WHAT YOU ARE ASKED TO DO: Gather every line below where "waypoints" appears.

★ ★ ★ ★

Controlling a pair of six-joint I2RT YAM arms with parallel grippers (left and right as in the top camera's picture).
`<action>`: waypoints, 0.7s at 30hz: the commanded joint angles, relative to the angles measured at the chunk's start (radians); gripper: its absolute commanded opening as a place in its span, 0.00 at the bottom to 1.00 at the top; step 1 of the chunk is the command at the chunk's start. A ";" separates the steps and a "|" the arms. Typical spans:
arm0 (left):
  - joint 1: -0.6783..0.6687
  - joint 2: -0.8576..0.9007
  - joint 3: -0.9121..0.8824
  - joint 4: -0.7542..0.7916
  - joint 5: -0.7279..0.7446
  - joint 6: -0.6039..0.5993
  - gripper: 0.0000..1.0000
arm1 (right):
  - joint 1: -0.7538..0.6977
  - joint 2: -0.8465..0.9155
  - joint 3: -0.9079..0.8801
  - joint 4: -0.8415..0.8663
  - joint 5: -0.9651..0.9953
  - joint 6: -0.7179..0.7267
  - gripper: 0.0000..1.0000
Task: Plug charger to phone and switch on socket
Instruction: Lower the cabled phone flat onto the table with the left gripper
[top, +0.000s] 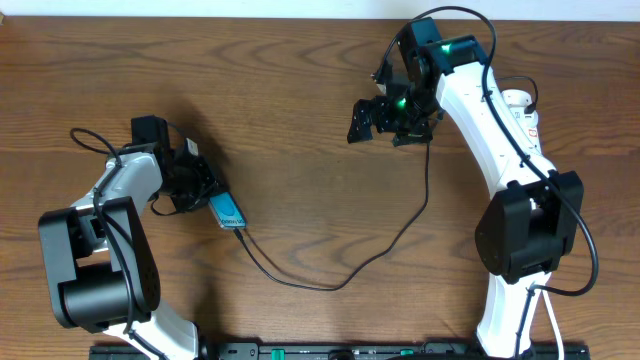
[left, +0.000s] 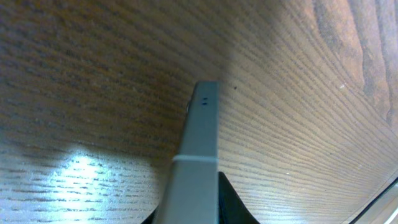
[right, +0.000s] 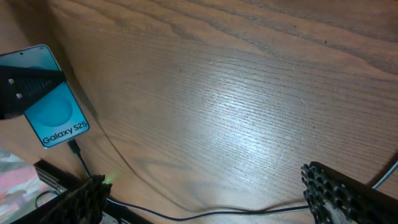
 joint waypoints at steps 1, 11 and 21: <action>-0.002 -0.008 -0.004 -0.014 -0.006 0.021 0.12 | 0.017 -0.019 0.013 0.002 0.002 -0.015 0.99; -0.002 -0.008 -0.004 -0.038 -0.005 0.020 0.12 | 0.017 -0.019 0.013 0.002 0.001 -0.015 0.99; -0.002 -0.008 -0.004 -0.060 -0.006 0.021 0.13 | 0.017 -0.019 0.013 0.006 0.001 -0.015 0.99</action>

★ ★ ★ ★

ANSWER SECTION:
`<action>`: waypoints, 0.7s at 30hz: the commanded joint angles, relative to the angles measured at the chunk's start (radians); gripper: its absolute commanded opening as a place in its span, 0.00 at the bottom to 1.00 at the top; step 1 of the chunk is the command at the chunk's start. A ";" separates the steps and a "|" the arms. Typical spans:
 joint waypoints at steps 1, 11 and 21: <action>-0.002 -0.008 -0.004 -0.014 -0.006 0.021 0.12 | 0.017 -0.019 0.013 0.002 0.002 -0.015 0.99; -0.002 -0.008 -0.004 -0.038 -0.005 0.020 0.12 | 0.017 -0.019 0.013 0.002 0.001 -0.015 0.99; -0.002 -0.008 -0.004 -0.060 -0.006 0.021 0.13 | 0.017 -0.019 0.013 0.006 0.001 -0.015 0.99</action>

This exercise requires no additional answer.